Brief »
Going down the data below, set down exactly the line with "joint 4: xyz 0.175" and each line after it through the line with "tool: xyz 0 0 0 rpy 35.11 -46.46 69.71"; no other lines.

Entries taken from a collection:
== Segment start ==

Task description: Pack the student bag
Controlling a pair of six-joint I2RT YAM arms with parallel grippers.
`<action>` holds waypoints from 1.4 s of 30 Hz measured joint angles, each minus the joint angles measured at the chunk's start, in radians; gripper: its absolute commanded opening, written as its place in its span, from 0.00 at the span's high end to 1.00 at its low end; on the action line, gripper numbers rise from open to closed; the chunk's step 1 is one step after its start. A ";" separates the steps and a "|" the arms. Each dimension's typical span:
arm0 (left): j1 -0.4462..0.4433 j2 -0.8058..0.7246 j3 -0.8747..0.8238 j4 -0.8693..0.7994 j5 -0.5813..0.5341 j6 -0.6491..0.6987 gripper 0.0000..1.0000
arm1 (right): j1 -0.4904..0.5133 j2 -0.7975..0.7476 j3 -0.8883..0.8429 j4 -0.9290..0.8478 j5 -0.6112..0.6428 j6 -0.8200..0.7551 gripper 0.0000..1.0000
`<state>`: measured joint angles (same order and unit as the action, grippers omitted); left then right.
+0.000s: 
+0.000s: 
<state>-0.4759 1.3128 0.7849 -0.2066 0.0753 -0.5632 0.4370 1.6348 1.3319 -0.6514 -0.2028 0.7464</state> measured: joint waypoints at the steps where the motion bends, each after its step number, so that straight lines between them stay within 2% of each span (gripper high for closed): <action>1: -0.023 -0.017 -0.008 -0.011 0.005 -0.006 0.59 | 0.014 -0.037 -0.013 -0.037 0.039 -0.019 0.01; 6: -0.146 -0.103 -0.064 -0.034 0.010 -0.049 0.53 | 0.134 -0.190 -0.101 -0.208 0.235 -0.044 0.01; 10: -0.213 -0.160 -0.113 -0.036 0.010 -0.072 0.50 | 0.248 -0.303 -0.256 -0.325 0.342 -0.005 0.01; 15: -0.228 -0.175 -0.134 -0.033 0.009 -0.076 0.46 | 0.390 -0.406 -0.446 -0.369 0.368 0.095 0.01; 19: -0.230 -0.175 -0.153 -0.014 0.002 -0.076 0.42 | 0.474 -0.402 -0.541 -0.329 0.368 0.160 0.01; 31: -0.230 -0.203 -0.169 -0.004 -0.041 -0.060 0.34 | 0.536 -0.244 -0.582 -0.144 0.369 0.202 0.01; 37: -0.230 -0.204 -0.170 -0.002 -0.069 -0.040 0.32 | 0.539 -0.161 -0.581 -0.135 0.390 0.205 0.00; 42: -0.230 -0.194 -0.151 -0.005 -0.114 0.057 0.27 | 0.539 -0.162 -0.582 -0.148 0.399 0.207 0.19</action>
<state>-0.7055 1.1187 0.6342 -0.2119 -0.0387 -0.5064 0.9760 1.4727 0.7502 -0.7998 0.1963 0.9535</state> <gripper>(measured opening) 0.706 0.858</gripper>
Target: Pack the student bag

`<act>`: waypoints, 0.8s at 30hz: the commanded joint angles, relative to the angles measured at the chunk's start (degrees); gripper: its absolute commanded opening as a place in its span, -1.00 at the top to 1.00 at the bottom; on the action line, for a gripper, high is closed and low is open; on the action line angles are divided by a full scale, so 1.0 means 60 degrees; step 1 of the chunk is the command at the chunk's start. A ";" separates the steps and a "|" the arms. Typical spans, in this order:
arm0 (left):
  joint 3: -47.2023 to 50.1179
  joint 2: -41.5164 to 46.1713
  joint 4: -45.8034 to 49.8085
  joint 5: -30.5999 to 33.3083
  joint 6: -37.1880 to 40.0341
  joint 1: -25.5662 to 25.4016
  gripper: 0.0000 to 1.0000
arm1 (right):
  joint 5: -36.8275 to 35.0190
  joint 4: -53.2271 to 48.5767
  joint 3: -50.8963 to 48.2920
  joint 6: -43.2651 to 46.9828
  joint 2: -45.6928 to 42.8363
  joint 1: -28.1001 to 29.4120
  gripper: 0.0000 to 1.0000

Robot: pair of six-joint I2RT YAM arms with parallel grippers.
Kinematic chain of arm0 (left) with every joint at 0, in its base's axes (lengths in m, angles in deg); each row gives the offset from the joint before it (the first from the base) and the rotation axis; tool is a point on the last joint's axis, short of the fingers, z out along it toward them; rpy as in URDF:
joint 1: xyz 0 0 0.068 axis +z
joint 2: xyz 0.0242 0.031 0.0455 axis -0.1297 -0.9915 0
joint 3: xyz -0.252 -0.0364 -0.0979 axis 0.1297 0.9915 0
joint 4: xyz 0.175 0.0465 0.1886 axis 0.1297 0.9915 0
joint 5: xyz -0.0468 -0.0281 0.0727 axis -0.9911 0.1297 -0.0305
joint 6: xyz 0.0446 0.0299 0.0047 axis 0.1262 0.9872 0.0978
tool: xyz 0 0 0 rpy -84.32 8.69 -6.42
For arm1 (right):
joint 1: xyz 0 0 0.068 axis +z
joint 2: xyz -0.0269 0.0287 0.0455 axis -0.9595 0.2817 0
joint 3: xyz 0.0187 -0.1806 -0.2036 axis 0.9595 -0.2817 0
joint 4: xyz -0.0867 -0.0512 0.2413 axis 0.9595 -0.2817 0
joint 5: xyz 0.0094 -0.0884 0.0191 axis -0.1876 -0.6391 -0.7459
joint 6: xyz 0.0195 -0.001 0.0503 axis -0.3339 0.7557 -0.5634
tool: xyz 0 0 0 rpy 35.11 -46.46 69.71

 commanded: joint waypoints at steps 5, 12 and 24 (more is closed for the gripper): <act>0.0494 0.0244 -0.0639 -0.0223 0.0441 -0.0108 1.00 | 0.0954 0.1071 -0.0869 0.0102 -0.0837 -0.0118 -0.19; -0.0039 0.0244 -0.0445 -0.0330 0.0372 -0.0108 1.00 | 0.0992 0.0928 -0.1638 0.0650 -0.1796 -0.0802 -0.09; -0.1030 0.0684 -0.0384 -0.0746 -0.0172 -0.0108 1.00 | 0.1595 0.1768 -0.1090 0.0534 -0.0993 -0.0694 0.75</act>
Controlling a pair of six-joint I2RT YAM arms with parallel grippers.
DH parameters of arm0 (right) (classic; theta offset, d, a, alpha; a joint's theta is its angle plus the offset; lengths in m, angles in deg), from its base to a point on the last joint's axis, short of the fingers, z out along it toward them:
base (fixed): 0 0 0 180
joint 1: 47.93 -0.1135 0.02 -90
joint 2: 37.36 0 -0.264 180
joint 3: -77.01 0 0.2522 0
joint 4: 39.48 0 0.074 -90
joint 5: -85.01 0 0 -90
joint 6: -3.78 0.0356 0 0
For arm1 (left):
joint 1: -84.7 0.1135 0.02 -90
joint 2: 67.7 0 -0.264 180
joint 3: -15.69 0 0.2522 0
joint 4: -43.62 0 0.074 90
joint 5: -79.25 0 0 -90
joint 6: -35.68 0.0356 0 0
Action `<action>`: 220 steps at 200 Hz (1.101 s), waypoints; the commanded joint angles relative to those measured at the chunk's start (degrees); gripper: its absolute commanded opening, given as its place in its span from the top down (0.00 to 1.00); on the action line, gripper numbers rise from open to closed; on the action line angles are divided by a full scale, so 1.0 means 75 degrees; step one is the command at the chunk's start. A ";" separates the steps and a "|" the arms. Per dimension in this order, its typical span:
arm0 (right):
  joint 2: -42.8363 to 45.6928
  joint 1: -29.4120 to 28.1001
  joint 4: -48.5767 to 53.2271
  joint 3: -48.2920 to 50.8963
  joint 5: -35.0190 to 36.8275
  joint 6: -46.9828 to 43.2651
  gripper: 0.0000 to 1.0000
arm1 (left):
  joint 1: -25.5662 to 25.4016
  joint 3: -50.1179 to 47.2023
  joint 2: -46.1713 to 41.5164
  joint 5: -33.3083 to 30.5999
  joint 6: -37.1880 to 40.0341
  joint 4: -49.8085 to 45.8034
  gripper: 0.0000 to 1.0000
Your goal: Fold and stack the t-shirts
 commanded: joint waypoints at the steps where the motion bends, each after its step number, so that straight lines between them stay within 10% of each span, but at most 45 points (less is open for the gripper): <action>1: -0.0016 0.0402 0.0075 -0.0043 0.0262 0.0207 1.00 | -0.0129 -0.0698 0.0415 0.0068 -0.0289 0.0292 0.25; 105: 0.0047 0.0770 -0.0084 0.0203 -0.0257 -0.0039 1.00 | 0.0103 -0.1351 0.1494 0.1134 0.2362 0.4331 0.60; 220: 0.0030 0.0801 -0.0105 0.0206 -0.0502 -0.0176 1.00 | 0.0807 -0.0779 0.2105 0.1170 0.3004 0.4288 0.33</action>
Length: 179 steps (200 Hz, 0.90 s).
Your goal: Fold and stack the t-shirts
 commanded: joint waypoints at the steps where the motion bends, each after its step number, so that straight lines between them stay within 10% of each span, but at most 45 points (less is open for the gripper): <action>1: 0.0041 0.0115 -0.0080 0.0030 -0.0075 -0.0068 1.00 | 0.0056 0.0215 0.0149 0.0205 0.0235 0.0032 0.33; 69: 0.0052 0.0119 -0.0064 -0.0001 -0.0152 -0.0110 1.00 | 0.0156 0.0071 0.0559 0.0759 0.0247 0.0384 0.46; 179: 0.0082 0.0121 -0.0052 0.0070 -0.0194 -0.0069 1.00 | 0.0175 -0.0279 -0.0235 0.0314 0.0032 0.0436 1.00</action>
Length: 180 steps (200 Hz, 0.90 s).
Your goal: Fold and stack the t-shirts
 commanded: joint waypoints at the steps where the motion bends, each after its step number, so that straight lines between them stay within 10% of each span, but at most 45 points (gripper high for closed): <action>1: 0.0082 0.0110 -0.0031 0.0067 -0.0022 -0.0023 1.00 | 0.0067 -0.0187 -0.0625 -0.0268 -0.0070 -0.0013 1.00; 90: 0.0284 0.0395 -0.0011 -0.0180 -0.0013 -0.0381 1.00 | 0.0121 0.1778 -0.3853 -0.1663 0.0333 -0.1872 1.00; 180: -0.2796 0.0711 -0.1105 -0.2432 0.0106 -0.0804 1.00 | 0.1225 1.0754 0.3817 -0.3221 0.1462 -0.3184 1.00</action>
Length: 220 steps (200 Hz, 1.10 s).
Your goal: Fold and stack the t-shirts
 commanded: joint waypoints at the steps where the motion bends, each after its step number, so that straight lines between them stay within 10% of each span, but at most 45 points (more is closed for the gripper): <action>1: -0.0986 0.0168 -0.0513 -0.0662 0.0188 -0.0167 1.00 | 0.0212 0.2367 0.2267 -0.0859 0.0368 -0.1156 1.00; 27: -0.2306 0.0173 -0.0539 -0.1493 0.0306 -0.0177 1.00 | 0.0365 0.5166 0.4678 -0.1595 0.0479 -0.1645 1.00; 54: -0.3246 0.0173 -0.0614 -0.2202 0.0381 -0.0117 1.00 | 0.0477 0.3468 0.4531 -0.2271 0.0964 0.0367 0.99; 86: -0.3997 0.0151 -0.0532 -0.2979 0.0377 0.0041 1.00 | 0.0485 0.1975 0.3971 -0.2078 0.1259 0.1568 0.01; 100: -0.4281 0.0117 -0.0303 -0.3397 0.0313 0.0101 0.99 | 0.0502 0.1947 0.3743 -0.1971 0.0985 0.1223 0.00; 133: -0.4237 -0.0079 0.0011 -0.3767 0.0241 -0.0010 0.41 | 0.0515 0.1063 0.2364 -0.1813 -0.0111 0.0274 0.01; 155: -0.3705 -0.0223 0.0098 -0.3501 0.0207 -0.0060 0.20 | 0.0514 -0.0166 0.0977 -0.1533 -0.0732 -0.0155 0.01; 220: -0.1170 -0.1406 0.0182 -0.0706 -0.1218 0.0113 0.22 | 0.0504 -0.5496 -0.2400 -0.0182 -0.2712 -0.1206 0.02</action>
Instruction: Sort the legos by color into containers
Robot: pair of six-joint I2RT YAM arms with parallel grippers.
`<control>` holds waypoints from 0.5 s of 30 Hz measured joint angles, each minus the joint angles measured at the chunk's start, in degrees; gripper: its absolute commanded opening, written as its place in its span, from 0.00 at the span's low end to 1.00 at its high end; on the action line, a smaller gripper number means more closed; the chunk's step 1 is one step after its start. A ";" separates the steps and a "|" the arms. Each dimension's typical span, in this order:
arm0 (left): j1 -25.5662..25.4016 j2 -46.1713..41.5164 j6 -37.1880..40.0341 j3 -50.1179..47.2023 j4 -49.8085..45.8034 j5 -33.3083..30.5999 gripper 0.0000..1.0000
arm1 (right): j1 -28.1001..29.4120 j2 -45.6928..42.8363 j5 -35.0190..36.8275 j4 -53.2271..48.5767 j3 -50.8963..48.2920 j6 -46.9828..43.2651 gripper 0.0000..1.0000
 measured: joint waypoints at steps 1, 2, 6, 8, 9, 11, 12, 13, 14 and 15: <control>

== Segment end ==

The answer »
joint 4: xyz 0.175 0.0465 0.1886 axis 0.1297 0.9915 0
joint 5: xyz -0.0468 -0.0281 0.0727 axis -0.9911 0.1297 -0.0305
joint 6: xyz 0.0446 0.0299 0.0047 axis 0.1262 0.9872 0.0978
tool: xyz 0 0 0 rpy -84.32 8.69 -6.42
For arm1 (right):
joint 1: xyz 0 0 0.068 axis +z
joint 2: xyz -0.0269 0.0287 0.0455 axis -0.9595 0.2817 0
joint 3: xyz 0.0187 -0.1806 -0.2036 axis 0.9595 -0.2817 0
joint 4: xyz -0.0867 -0.0512 0.2413 axis 0.9595 -0.2817 0
joint 5: xyz 0.0094 -0.0884 0.0191 axis -0.1876 -0.6391 -0.7459
joint 6: xyz 0.0195 -0.001 0.0503 axis -0.3339 0.7557 -0.5634
tool: xyz 0 0 0 rpy 35.11 -46.46 69.71

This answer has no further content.